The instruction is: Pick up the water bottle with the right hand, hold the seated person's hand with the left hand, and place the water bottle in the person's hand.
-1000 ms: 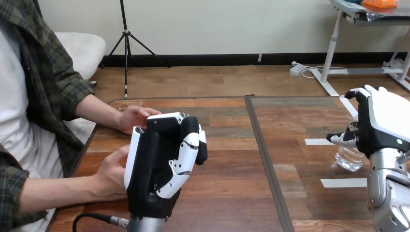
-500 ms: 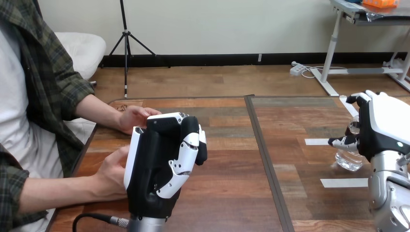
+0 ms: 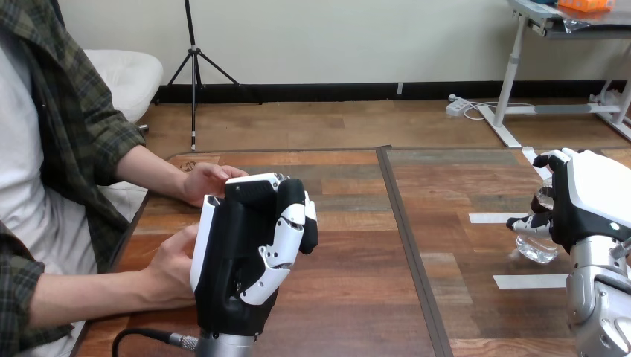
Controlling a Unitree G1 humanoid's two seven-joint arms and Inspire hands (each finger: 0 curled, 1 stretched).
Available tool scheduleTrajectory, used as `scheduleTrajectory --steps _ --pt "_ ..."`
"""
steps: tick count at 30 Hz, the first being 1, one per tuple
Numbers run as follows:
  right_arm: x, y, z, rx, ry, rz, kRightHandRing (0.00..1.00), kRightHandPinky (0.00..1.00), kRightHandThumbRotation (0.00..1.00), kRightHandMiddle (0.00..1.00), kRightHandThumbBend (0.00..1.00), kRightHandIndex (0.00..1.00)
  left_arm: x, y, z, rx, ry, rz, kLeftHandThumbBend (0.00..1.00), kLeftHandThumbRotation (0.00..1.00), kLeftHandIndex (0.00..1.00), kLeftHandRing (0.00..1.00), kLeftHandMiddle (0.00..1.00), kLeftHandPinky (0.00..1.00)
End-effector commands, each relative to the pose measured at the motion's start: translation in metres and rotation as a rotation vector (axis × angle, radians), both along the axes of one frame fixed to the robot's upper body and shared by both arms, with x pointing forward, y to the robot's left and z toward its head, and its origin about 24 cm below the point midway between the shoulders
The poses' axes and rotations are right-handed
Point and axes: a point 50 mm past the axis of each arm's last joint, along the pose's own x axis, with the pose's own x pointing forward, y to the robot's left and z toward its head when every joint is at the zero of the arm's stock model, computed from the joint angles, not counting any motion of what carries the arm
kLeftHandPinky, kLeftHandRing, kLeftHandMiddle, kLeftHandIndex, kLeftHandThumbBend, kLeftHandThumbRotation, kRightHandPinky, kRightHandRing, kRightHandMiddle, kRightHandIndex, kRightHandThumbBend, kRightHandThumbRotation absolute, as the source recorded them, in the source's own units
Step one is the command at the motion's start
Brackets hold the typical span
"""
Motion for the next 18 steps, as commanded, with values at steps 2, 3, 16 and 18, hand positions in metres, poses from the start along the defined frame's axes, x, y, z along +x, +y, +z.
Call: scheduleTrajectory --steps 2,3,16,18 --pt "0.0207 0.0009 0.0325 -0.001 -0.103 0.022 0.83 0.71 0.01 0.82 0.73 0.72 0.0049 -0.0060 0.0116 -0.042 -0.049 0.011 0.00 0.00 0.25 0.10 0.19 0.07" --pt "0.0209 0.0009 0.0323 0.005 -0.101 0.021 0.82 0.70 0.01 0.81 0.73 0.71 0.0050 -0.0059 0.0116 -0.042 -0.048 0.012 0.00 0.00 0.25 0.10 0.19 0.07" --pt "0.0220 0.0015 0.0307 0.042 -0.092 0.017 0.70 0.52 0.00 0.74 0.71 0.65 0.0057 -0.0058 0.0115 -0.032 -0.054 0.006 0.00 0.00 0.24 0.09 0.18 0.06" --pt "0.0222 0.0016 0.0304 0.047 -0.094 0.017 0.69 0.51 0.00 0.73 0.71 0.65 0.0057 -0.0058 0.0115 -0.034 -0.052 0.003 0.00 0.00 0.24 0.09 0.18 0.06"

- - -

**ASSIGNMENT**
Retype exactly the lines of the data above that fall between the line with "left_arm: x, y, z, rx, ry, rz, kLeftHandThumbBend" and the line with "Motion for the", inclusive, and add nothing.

**WRITTEN RESPONSE**
  left_arm: x, y, z, rx, ry, rz, kLeftHandThumbBend (0.00..1.00), kLeftHandThumbRotation (0.00..1.00), kLeftHandIndex (0.00..1.00), kLeftHandRing (0.00..1.00), kLeftHandMiddle (0.00..1.00), kLeftHandPinky (0.00..1.00)
End-effector commands, each relative to the pose measured at the motion's start: translation in metres and rotation as a rotation vector (axis × angle, radians), both along the axes of one frame fixed to the robot's upper body and shared by both arms, with x pointing forward, y to the robot's left and z toward its head, and its origin about 24 cm below the point midway between the shoulders
The poses' axes and rotations are right-handed
Point and axes: a point 50 mm past the axis of each arm's last joint, along the pose's own x axis, with the pose's own x pointing forward, y to the robot's left and z toward its head when every joint is at the zero of the arm's stock model, computed from the joint angles, not counting any motion of what carries the arm
kLeftHandPinky, kLeftHandRing, kLeftHandMiddle, kLeftHandIndex, kLeftHandThumbBend, kLeftHandThumbRotation, kRightHandPinky, kRightHandRing, kRightHandMiddle, kRightHandIndex, kRightHandThumbBend, kRightHandThumbRotation absolute, as the source recorded them, in the source's own units
Step one is the command at the motion's start
Brackets hold the typical span
"""
Motion for the next 18 steps, as commanded, with values at steps 2, 3, 16 and 18, hand positions in metres, poses from the start along the defined frame's axes, x, y, z along +x, +y, +z.

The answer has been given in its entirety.